EXERCISE GOAL
Each line below should be reproduced without any alteration.

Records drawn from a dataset
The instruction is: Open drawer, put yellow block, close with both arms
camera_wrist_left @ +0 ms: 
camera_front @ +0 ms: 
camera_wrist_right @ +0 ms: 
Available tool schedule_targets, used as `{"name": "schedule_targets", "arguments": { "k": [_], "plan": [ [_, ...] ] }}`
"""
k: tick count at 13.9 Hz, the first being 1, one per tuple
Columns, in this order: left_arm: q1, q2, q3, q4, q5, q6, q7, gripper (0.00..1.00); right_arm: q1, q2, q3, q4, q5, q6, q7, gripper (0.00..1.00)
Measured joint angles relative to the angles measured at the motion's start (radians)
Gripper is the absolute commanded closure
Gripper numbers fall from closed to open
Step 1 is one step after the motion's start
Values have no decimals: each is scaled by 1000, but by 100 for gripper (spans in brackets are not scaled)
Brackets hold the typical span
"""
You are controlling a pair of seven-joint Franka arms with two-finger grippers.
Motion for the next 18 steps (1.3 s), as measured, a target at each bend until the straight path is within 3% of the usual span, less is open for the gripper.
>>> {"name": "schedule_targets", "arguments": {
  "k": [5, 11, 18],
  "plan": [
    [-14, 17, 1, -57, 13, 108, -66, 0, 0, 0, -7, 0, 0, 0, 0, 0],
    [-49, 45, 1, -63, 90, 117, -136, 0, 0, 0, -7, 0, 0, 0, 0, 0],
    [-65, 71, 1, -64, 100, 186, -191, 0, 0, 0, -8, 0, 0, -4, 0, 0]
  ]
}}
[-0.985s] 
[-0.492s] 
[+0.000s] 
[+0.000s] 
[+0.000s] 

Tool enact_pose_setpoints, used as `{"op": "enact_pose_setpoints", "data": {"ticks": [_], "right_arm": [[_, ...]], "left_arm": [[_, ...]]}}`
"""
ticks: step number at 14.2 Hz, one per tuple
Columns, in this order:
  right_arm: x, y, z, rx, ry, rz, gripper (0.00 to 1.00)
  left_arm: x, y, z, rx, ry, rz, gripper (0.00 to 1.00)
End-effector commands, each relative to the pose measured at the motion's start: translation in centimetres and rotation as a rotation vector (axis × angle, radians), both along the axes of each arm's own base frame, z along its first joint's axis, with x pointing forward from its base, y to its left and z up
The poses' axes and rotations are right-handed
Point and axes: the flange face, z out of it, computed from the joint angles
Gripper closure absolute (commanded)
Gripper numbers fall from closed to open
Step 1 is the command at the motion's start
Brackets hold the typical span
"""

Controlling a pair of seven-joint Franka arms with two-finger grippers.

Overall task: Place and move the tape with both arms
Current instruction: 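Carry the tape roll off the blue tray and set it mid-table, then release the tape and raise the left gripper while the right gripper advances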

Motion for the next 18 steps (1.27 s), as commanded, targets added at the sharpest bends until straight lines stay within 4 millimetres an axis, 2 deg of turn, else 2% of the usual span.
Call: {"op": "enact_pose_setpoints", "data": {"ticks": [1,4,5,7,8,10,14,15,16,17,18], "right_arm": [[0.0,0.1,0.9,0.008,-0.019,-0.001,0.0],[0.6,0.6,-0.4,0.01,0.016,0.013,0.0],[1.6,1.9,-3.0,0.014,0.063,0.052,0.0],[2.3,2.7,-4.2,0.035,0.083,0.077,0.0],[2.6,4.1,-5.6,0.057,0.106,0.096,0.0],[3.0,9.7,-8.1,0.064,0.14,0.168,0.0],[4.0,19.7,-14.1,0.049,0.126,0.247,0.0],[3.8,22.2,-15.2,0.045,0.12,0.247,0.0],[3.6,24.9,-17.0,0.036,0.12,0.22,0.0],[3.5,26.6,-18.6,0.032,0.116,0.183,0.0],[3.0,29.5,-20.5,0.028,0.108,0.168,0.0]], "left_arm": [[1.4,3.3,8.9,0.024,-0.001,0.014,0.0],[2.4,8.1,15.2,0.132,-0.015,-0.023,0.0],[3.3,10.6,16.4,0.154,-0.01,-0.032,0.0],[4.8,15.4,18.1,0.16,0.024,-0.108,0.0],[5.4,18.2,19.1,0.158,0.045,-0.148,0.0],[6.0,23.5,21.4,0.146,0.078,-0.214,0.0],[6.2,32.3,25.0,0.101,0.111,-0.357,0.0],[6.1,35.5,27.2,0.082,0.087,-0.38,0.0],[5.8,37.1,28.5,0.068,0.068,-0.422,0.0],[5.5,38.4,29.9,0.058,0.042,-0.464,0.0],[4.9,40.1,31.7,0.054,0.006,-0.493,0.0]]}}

TASK OUTPUT
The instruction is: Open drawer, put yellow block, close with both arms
camera_wrist_left @ +0 ms: 
camera_front @ +0 ms: 
camera_wrist_right @ +0 ms: 
Available tool schedule_targets, used as `{"name": "schedule_targets", "arguments": { "k": [_], "plan": [ [_, ...] ] }}`
"""
k: tick count at 13.9 Hz, the first being 1, one per tuple
Columns, in this order: left_arm: q1, q2, q3, q4, q5, q6, q7, gripper (0.00..1.00); right_arm: q1, q2, q3, q4, q5, q6, q7, gripper (0.00..1.00)
Measured joint angles relative to the angles measured at the motion's start (radians)
Gripper is the absolute commanded closure
Gripper numbers fall from closed to open
Step 1 is one step after the motion's start
Values have no decimals: each is scaled by 1000, but by 100 for gripper (spans in brackets are not scaled)
Brackets hold the typical span
"""
You are controlling a pair of seven-joint Franka arms with two-finger grippers.
Motion for the next 18 steps (1.3 s), as measured, a target at each bend until the straight path is within 3% of the usual span, less is open for the gripper.
>>> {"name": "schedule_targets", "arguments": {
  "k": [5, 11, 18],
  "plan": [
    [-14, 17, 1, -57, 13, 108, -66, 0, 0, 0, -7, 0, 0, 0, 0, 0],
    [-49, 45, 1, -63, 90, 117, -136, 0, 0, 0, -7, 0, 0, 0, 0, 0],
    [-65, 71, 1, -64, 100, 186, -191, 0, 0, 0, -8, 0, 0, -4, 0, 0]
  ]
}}
[-0.985s] 
[-0.492s] 
[+0.000s] 
[+0.000s] 
[+0.000s] 

Tool enact_pose_setpoints, used as `{"op": "enact_pose_setpoints", "data": {"ticks": [_], "right_arm": [[_, ...]], "left_arm": [[_, ...]]}}`
"""
ticks: step number at 14.2 Hz, one per tuple
Columns, in this order:
  right_arm: x, y, z, rx, ry, rz, gripper (0.00 to 1.00)
  left_arm: x, y, z, rx, ry, rz, gripper (0.00 to 1.00)
End-effector commands, each relative to the pose measured at the motion's start: translation in centimetres and rotation as a rotation vector (axis × angle, radians), both along the axes of each arm's own base frame, z along its first joint's axis, with x pointing forward from its base, y to its left and z up
The poses' axes and rotations are right-handed
Point and axes: the flange face, z out of it, computed from the joint angles
Gripper closure absolute (commanded)
Gripper numbers fall from closed to open
Step 1 is the command at the motion's start
Brackets hold the typical span
"""

Controlling a pair of seven-joint Franka arms with two-finger grippers.

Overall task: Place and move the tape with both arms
Current instruction: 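Carry the tape roll off the blue tray and set it mid-table, then release the tape and raise the left gripper while the right gripper advances
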
Motion for the next 18 steps (1.27 s), as commanded, targets added at the sharpest bends until straight lines stay within 4 millimetres an axis, 2 deg of turn, else 2% of the usual span.
Call: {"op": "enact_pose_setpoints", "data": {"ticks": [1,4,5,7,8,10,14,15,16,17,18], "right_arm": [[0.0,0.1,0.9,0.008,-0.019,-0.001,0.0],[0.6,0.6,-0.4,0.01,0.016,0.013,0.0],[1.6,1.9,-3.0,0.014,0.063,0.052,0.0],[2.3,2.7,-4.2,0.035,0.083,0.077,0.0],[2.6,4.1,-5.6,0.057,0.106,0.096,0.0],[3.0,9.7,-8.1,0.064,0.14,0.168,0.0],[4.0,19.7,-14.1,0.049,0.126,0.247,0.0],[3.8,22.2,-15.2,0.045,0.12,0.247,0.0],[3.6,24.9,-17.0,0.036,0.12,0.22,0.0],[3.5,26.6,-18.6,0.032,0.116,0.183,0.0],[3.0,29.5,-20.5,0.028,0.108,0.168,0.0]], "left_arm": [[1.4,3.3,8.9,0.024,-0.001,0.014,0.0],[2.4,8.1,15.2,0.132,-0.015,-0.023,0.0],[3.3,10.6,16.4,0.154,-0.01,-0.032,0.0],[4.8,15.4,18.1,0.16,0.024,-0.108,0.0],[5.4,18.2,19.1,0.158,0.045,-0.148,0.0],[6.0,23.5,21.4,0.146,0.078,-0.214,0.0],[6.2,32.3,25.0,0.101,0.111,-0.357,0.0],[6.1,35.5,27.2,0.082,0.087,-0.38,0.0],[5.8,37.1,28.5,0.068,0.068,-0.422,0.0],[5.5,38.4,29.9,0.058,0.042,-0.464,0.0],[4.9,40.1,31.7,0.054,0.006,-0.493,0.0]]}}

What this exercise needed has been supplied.